*** Opening of Data for analysis ***
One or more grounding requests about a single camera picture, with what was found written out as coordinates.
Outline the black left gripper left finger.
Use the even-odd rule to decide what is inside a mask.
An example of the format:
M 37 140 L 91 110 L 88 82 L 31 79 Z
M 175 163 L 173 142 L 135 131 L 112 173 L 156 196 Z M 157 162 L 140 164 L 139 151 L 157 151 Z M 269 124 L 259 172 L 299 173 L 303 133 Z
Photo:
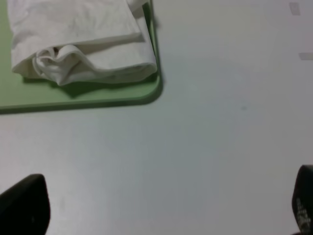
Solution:
M 31 174 L 0 194 L 2 235 L 44 235 L 50 222 L 45 177 Z

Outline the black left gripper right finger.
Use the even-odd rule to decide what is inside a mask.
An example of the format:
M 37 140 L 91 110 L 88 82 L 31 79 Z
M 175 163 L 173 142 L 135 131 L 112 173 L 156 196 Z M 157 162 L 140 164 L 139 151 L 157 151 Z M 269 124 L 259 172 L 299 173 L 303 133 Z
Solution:
M 313 166 L 302 165 L 292 195 L 292 211 L 302 235 L 313 234 Z

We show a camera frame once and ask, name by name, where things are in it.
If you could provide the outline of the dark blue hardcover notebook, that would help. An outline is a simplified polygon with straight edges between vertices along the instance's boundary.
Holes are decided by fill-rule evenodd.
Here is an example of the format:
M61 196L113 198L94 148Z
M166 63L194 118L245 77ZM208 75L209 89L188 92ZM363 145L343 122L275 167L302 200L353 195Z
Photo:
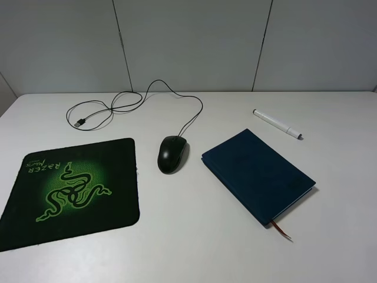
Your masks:
M312 190L313 179L249 129L206 151L201 160L261 225L291 239L275 219Z

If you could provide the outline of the black green Razer mouse pad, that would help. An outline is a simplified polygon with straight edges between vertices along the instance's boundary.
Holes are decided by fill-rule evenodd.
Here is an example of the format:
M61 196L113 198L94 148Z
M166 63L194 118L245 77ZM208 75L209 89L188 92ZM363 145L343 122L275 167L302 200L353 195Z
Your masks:
M131 138L26 155L1 215L1 251L128 227L140 218Z

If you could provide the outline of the black wired computer mouse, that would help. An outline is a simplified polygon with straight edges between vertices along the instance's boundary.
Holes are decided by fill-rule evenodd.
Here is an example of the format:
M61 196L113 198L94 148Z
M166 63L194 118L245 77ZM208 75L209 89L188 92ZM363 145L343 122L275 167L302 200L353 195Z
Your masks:
M160 144L157 165L164 174L176 171L181 163L187 140L180 136L167 136Z

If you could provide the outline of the white marker pen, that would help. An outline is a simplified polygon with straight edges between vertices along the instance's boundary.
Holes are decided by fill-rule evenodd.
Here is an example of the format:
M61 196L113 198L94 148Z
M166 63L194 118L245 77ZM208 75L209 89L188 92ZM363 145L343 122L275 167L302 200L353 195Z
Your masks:
M295 129L293 129L292 127L282 123L280 120L278 119L275 119L261 111L259 111L258 109L254 109L253 110L253 114L260 118L261 120L269 123L270 125L274 126L275 128L285 132L286 134L298 139L298 140L301 140L302 139L302 133L296 131Z

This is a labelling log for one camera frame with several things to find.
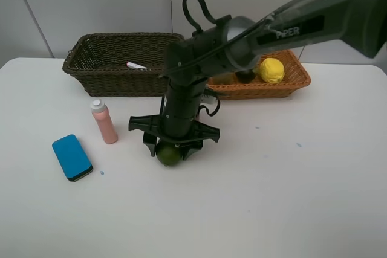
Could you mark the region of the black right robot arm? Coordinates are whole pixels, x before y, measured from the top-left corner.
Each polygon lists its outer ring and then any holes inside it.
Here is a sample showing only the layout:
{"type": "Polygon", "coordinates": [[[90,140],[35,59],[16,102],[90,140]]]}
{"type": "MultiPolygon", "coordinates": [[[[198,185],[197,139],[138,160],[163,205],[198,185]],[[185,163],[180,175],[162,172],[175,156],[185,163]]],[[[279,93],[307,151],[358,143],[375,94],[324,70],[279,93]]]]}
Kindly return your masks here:
{"type": "Polygon", "coordinates": [[[195,119],[210,77],[251,69],[263,54],[331,40],[373,58],[386,42],[386,0],[292,0],[258,22],[230,15],[215,19],[205,0],[198,2],[213,27],[203,30],[184,9],[195,30],[166,49],[168,85],[160,112],[129,119],[128,129],[143,132],[151,153],[157,141],[165,141],[186,159],[204,140],[219,140],[219,129],[195,119]]]}

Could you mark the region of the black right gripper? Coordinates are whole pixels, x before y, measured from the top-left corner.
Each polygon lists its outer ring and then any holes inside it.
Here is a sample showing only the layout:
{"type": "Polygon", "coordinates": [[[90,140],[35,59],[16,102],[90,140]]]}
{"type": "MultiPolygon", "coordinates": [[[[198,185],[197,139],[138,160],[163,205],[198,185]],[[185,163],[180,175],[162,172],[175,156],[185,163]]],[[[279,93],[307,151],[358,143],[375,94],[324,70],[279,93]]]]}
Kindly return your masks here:
{"type": "MultiPolygon", "coordinates": [[[[220,130],[196,121],[205,81],[197,81],[188,86],[170,81],[162,98],[160,113],[142,117],[132,116],[128,130],[140,130],[150,136],[180,146],[182,160],[203,148],[203,140],[218,142],[220,130]]],[[[157,140],[143,142],[151,157],[156,155],[157,140]]]]}

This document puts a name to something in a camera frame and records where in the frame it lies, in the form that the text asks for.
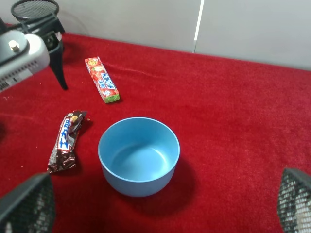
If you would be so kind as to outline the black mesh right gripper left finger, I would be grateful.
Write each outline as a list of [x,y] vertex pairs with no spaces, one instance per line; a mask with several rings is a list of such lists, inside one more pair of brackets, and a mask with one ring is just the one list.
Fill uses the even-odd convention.
[[52,180],[37,173],[0,199],[2,233],[50,233],[56,217]]

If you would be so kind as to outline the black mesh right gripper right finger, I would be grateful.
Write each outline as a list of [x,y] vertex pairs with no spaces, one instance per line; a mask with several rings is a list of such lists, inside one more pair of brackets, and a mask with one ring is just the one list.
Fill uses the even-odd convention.
[[285,168],[277,197],[277,216],[285,233],[311,231],[311,176]]

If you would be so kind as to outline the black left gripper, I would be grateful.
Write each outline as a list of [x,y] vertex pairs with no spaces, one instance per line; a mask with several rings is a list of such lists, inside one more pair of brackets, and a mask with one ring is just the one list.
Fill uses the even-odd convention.
[[35,34],[45,43],[50,56],[50,68],[56,76],[63,90],[68,86],[63,71],[63,41],[65,29],[55,13],[21,21],[14,25],[14,29],[24,34]]

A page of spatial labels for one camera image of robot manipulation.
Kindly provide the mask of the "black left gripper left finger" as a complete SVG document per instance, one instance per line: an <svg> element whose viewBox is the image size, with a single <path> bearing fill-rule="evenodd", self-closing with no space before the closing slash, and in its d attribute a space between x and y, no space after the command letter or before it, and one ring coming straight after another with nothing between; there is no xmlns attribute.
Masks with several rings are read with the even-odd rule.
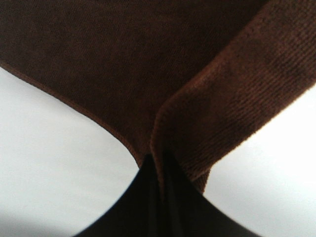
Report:
<svg viewBox="0 0 316 237"><path fill-rule="evenodd" d="M159 193L152 155L117 202L77 237L158 237Z"/></svg>

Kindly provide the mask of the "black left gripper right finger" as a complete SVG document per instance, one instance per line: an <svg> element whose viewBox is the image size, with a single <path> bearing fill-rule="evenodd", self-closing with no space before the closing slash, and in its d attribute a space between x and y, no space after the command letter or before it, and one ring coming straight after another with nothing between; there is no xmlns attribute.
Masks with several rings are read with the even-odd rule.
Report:
<svg viewBox="0 0 316 237"><path fill-rule="evenodd" d="M171 152L163 154L168 237L253 237L255 233L212 205L187 178Z"/></svg>

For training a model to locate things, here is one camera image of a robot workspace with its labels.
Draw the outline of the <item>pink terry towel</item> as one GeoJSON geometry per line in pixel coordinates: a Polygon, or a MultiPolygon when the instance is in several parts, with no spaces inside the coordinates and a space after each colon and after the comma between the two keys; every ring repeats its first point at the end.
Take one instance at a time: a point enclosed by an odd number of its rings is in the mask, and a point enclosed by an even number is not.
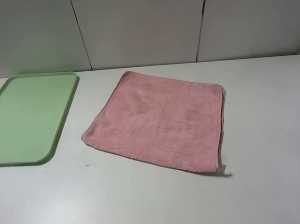
{"type": "Polygon", "coordinates": [[[225,89],[127,71],[82,135],[97,150],[195,173],[220,160],[225,89]]]}

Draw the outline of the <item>light green plastic tray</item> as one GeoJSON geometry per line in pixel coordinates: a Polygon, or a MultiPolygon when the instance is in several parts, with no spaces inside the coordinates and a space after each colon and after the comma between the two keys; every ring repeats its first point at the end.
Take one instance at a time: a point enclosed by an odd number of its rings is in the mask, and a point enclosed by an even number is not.
{"type": "Polygon", "coordinates": [[[0,88],[0,167],[45,163],[55,150],[79,77],[23,74],[0,88]]]}

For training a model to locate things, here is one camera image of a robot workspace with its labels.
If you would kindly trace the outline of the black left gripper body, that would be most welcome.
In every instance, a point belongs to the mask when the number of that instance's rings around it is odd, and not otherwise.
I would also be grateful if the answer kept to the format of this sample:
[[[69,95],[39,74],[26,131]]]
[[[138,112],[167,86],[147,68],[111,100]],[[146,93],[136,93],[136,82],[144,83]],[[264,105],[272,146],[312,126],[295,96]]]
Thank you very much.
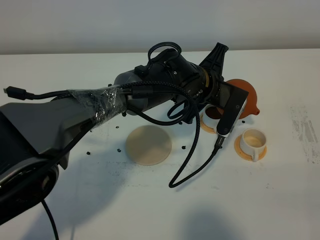
[[[223,64],[228,47],[217,43],[214,49],[197,65],[181,55],[174,42],[161,42],[148,51],[147,81],[166,82],[184,89],[197,103],[198,111],[210,103],[222,82]]]

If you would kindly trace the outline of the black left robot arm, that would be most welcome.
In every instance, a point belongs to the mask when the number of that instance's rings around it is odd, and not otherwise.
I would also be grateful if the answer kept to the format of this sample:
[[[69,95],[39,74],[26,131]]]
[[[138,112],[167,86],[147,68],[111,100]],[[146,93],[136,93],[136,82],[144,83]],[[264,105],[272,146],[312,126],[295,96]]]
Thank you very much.
[[[71,149],[93,128],[117,115],[136,114],[158,126],[200,122],[217,91],[228,47],[217,43],[200,64],[179,45],[161,42],[146,65],[120,74],[100,89],[34,94],[9,86],[14,102],[0,108],[0,221],[42,202],[54,188]]]

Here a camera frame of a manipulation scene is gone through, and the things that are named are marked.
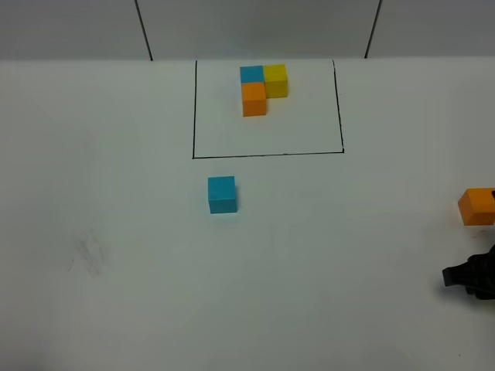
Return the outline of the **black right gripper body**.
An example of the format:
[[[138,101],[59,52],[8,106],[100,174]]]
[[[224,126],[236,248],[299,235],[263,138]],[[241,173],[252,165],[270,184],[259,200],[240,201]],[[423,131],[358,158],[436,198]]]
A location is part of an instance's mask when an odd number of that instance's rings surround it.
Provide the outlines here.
*** Close of Data for analysis ***
The answer must consist of every line from the entries that holds the string "pixels".

_Written solution_
Could you mark the region of the black right robot arm? Coordinates are whole pixels, x before y, measured from the top-left corner.
Could you mark the region of the black right gripper? Coordinates are whole pixels, x before y, measured from the top-left corner.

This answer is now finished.